Während die Überschneidungen an sich empirisch belegbar sind, ist es sehr schwierig, konkrete Aussagen über den Zusammenhang zu treffen. Dies liegt an mehreren Faktoren. Sowohl ASS als auch Epilepsie sind sehr heterogene Phänomene mit einer Vielzahl an Ausprägungen und Begleiterscheinungen. Während vor allem im Bereich der Epilepsie vereinzelte Formen recht gut erforscht sind, fehlt es insgesamt an zuverlässigen Aussagen hinsichtlich vor allem der Entstehung von ASS und auch Epilepsie, um Thesen konkret belegen zu können. Da beide Phänomene für sich genommen bereits nicht klar isoliert betrachtbar sind sondern das komplette Leben und Erleben Betroffener beeinflussen, kann beides aus Sicht unterschiedlicher Wissenschaften erforscht werden, die oft nur schwer miteinander kombinierbar sind. Gerade auch bei ASS ist die Diagnostik vor allem symptomorientiert, was Ursachenforschung weiter erschwert.

Auffälligerweise scheinen ASS und Epilepsie häufig dann gemeinsam aufzutreten, wenn bereits Anfälle in früher Kindheit auftreten. Hier zeigen sich später oft große Defizite im Bereich der sozialen Kommunikation, während etwa zehn bis 15 Prozent der Betroffenen die Vorraussetzungen für eine Autismusdiagnose erfüllen. Weitere Risikofaktoren für das komorbide Auftreten von Autismus und Epilepsie sind Intelligenzminderung, weitere Entwicklungsstörungen, die Schwangerschaft und Geburt betreffende Faktoren sowie überraschenderweise das biologische Geschlecht. Studien zufolge ist das gemeinsame Auftreten beider Phänomene bei Frauen im Durchschnitt doppelt so häufig anzutreffen als bei Männern.

Während Epilepsie an sich heute bei frühzeitiger Erkennung auch in schweren Fällen gut behandelbar ist, kann das gemeinsame Auftreten mit ASS zu neuen Herausforderungen führen. Vor allem in der Kindheit kann Epilepsie die Entwicklung autistischer Kinder negativ beeinflussen. Gleichzeitig erhöht sich die Sterblichkeit Betroffener gegenüber Autisten ohne Epilepsie deutlich. Dies scheint jedoch in erster Linie schwere Ausprägungen der Epilepsie zu betreffen. Epilepsie scheint außerdem autistische Symptome zu verstärken, vor allem im Bereich sprachliche Entwicklung, soziale Verhaltensmuster und Anpassungsfähigkeit.
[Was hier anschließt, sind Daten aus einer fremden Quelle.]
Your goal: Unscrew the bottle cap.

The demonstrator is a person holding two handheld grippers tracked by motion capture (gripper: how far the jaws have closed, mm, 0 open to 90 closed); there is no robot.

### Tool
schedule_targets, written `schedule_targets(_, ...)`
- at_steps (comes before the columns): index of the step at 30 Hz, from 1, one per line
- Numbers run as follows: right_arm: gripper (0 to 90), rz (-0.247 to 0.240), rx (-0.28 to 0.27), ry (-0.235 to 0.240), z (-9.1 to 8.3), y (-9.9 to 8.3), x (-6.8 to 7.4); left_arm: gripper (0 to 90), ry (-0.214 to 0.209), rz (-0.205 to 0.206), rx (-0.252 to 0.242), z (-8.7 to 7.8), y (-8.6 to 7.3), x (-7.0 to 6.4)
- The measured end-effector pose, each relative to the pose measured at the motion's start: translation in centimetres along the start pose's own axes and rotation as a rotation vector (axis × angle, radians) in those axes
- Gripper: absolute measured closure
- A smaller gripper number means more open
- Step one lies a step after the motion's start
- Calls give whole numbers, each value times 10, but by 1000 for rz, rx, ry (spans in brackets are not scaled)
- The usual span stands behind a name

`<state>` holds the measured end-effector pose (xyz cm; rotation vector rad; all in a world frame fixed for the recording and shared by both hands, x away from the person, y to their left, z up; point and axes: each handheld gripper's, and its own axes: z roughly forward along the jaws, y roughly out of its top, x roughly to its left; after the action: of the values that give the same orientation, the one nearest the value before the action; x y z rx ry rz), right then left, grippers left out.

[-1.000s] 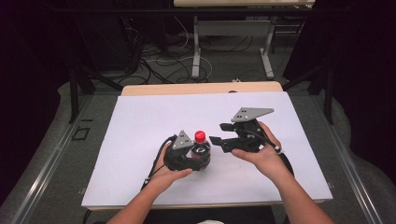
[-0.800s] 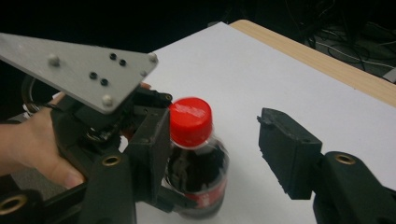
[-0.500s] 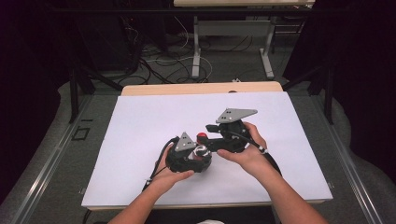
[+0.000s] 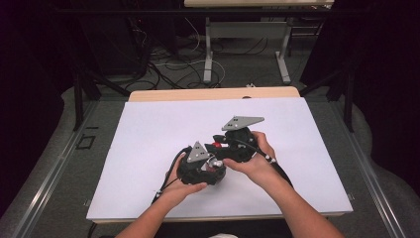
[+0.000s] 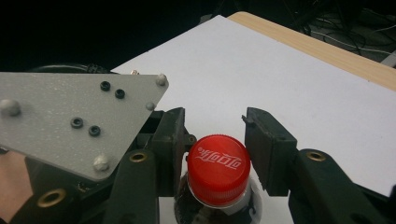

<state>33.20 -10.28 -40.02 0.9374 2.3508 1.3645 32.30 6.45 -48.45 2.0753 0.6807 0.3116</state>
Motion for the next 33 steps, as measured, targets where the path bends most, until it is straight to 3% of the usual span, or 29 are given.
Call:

Eine Studie stößt hier jedoch auch auf einen Zusammenhang zwischen der Ausprägung autistischer Symptome und IQ. Es ist also nicht sicher zu sagen, ob tatsächlich ein Zusammenhang zur jeweils vorliegenden Epilepsie besteht.

Aus wissenschaftlicher Sicht lassen sich neurologische Übereinstimmungen zwischen Epilepsie und Autismus sowohl im Bereich der Botenwege, der Gehirnaktivität, der Zellen/Synapsen und der Gene finden. Viele Gene, die bisher identifiziert werden konnten, stehen sowohl mit Autismus als auch mit Epilepsie in Zusammenhang. Insgesamt ist das Thema „Autismus und Epilepsie“ leider noch weit von einer zufriedenstellenden Aufklärung entfernt, was vor allem für Betroffene beider Phänomene problematisch ist, sowohl hinsichtlich der Diagnostik als auch hinsichtlich der Behandlungsmöglichkeiten.